The executive actions, however, may more directly dictate the operating procedures of the United States Patent and Trademark Office (“USPTO”) without Congressional approval. As a result, they may more swiftly and directly impact the patent process. The executive actions recited by the White House include:

  1. Making “Real Party-in-Interest” the New Default.

    According to the White House, Patent Assertion Entities often set up shell companies to obfuscate the actual party litigating and managing their patent portfolio. To combat this practice, the executive action requires the USPTO to develop rules that require applicants and owners to designate the “ultimate parent entity” that controls their patent or application. This may place a heavier burden on applicants and owners to identify parties that have an interest in the patent process. Applicants may be advised to begin recognizing parties that have an interest in their patent, such as parent business entities, particularly when those parties are different from inventors or owners.

    When rules take effect, owners may need to regularly update their applications and issued patents to ensure the “ultimate parent entity” remains accurate. This could conceivably require additional periodic filings with the USPTO after a patent issues.

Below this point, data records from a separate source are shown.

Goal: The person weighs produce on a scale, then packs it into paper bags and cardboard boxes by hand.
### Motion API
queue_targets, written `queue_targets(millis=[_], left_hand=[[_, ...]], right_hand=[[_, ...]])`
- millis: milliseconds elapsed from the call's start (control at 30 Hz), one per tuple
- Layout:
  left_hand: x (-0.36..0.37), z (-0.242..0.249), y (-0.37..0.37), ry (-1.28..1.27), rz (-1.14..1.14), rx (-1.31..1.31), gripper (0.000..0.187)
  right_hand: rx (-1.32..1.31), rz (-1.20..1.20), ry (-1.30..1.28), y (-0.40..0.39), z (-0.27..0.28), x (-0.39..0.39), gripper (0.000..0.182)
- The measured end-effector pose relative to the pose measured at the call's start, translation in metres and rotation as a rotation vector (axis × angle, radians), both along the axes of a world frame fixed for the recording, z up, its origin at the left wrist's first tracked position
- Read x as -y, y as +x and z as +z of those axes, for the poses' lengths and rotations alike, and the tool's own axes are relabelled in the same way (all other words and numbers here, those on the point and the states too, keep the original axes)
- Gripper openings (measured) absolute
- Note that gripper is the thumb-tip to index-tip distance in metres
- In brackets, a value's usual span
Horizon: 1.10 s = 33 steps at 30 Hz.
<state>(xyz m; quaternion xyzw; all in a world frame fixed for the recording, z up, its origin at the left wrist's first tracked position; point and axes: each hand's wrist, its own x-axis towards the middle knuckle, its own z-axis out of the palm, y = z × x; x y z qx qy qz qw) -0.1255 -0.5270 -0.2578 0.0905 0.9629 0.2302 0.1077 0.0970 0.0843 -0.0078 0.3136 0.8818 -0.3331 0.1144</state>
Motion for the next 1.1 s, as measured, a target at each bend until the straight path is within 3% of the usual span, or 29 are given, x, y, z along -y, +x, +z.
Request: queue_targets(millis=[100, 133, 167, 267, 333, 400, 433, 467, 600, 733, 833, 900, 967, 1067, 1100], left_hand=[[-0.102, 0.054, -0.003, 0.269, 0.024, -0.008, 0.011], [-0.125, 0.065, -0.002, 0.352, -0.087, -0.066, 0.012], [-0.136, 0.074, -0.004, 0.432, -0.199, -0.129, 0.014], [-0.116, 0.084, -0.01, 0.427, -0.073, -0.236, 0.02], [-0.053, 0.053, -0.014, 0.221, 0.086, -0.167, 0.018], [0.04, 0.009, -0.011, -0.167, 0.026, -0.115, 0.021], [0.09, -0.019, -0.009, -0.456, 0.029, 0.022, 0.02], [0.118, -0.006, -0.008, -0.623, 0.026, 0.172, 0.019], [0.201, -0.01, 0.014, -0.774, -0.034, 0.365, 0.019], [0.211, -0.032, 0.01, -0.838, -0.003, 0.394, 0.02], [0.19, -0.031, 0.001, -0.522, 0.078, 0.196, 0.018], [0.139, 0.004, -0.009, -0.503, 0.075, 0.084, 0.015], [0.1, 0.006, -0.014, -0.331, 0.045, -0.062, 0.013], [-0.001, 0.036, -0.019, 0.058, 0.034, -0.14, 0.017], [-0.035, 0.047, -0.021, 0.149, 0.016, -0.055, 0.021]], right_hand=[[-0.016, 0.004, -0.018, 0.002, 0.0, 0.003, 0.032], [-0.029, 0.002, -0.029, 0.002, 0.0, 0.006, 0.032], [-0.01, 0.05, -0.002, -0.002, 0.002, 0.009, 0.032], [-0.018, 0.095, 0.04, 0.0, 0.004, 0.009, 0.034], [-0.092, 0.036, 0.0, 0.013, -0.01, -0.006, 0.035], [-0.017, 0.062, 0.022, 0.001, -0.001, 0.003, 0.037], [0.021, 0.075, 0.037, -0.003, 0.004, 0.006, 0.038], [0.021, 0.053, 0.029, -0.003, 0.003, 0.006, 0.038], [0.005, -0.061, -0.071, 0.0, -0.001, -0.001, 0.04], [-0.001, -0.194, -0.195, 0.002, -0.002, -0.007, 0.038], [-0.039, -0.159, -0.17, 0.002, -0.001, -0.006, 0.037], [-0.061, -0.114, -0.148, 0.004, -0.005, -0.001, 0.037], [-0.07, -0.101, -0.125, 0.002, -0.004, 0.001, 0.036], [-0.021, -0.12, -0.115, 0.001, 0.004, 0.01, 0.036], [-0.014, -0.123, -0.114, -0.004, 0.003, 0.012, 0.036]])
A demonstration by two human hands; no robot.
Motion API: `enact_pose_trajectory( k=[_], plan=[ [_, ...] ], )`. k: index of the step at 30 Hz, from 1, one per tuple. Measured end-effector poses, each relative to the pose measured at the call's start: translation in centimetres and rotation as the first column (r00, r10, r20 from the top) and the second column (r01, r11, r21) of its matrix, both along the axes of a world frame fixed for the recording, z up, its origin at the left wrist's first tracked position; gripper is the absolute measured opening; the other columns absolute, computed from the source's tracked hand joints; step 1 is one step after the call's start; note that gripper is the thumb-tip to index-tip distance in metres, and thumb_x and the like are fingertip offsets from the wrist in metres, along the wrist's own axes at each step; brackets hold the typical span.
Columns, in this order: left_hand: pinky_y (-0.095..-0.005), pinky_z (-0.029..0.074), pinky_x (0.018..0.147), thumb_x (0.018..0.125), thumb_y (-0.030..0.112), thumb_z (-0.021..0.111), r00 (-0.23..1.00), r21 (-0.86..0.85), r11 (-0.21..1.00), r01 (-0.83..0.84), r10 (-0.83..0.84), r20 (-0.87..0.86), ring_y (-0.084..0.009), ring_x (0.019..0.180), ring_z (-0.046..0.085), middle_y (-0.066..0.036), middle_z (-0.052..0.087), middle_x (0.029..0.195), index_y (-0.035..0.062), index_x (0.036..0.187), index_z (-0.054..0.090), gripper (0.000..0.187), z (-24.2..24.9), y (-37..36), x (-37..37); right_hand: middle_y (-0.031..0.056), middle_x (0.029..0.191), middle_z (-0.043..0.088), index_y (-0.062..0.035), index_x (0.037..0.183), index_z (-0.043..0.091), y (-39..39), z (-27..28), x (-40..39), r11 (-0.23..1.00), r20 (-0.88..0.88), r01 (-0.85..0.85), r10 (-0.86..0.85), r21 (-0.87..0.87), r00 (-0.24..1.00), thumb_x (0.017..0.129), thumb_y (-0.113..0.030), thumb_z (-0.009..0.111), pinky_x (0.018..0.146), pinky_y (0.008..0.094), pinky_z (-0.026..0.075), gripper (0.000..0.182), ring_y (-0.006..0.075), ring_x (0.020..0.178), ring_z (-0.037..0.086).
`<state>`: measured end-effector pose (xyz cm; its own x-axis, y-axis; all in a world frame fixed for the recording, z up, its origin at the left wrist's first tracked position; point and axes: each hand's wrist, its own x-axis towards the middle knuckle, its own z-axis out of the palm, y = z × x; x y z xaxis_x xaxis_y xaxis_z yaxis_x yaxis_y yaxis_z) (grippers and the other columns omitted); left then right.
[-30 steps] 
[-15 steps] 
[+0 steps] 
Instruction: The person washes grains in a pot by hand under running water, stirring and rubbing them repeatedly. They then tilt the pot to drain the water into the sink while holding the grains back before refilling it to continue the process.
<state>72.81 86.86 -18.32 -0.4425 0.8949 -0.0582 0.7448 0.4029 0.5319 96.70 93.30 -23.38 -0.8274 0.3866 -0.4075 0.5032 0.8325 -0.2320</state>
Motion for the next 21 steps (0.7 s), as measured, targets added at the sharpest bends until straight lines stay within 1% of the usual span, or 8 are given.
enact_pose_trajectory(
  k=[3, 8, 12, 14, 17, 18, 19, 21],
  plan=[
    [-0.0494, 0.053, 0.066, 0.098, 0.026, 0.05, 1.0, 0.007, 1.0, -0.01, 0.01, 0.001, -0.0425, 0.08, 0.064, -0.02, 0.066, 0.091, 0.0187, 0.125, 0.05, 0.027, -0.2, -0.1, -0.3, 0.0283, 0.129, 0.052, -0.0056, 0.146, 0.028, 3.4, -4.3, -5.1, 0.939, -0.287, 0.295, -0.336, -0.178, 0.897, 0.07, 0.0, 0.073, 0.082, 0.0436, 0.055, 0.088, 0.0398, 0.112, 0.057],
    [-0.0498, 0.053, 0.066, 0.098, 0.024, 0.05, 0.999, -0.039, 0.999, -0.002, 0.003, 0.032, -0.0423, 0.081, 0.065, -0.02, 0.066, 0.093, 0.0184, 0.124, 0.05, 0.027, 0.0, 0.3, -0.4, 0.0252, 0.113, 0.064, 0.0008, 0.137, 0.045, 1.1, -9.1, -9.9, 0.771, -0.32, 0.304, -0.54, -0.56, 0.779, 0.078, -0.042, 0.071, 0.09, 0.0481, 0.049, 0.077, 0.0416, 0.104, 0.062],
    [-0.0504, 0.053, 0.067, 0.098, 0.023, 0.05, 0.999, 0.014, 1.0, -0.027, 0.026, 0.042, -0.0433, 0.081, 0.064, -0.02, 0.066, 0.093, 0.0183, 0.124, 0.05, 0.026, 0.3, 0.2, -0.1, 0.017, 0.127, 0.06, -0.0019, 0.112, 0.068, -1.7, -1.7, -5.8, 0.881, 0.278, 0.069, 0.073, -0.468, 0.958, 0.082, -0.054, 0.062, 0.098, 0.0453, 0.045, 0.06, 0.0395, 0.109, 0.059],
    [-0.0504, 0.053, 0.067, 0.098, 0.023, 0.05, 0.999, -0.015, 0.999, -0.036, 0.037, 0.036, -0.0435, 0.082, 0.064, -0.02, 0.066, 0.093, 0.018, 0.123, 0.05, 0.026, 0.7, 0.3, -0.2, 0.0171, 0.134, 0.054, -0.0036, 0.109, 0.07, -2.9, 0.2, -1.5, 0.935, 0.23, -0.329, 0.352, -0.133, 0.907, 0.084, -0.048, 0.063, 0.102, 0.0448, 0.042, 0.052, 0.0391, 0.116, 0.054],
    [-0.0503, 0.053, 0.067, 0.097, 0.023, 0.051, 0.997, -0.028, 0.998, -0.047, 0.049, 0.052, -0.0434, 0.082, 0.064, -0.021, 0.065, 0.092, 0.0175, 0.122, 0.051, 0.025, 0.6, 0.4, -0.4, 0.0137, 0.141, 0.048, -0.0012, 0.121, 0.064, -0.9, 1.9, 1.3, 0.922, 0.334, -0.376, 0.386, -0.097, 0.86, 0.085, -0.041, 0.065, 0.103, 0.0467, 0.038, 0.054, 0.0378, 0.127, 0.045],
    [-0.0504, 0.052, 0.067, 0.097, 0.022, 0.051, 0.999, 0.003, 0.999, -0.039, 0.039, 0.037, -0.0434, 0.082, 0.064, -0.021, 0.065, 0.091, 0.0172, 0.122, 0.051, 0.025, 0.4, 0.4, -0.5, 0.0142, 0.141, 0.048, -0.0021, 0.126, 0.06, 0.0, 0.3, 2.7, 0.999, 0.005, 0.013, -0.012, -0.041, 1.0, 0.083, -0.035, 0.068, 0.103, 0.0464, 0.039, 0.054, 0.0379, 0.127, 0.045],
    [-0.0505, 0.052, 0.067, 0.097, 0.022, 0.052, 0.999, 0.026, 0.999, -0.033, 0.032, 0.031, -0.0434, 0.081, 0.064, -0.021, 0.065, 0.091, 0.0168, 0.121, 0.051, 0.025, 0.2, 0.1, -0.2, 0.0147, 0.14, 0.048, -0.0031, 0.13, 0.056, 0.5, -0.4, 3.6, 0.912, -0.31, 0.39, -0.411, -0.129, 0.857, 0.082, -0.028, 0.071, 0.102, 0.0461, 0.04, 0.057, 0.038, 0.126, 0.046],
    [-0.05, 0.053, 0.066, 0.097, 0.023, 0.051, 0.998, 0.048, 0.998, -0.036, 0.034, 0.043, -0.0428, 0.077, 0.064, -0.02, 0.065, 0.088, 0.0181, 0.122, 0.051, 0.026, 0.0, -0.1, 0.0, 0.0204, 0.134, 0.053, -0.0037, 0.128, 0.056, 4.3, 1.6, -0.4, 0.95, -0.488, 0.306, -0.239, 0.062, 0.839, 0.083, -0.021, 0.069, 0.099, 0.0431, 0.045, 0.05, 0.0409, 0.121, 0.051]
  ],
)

  2. Tightening Functional Claiming.

    The White House indicated that USPTO is to provide greater scrutiny towards functional claim language, particularly in the software field. The White House does not, however, provide any additional new rules or standards governing the prosecution of functional claims. Accordingly, this action gives little guidance to applicants aside from hinting that functional claims in software-based applications may be more commonly rejected.

  3. Empowering Downstream Users.

    The White House indicates that Patent Assertion Entities are increasingly targeting end-users of products rather than manufacturers of allegedly infringing devices. The action immediately directed by the White House is to provide additional educational materials to end users on the USPTO website. It is unlikely that the White House or USPTO could do much more in this regard without Congressional approval.

  4. Expanding Dedicated Outreach and Study.

    The White House identified the need for the input of interested parties in developing patent laws. According to the White House’s statement, such interested parties may include patent holders, research institutions, consumer advocates, public interest groups, and the general public. The USPTO, along with the Department of Justice and Federal Trade Commission, hosted a series of roundtables and workshops expanding its outreach to these groups. In particular, the White House announced that it will conduct six months of “high-profile events” across the country to develop new policies and laws governing the patent system. While this may not have an immediate effect on applicants’ and patentees’ rights, it may provide them an opportunity to provide input to make the system  fulfill their needs.

  5. Strengthen Enforcement Process of Exclusion Orders.

    After investigating allegations of intellectual property violations, the International Trade Commission may issue “Exclusion Orders” that instruct Customs and Border Protection to bar importation of infringing goods. The White House notes the challenge of implementing these exclusion orders. In particular, parties implementing such orders may not be able to recognize products that have been redesigned to avoid an exclusion order or underlying patent. The White House indicates that exclusion order procedures will be evaluated, but does not indicate what will be done in light of the research.

In terms of practical impact to applicants and patent owners, the White House’s action may require additional disclosure of parties with interests in patents and applications. Further, applicants may expect greater scrutiny of their functional claim language, particularly in software based applications. Companies importing products in the United States may additionally see changes in the way their products are investigated upon import, but it is not yet clear the shape these changes will ultimately take.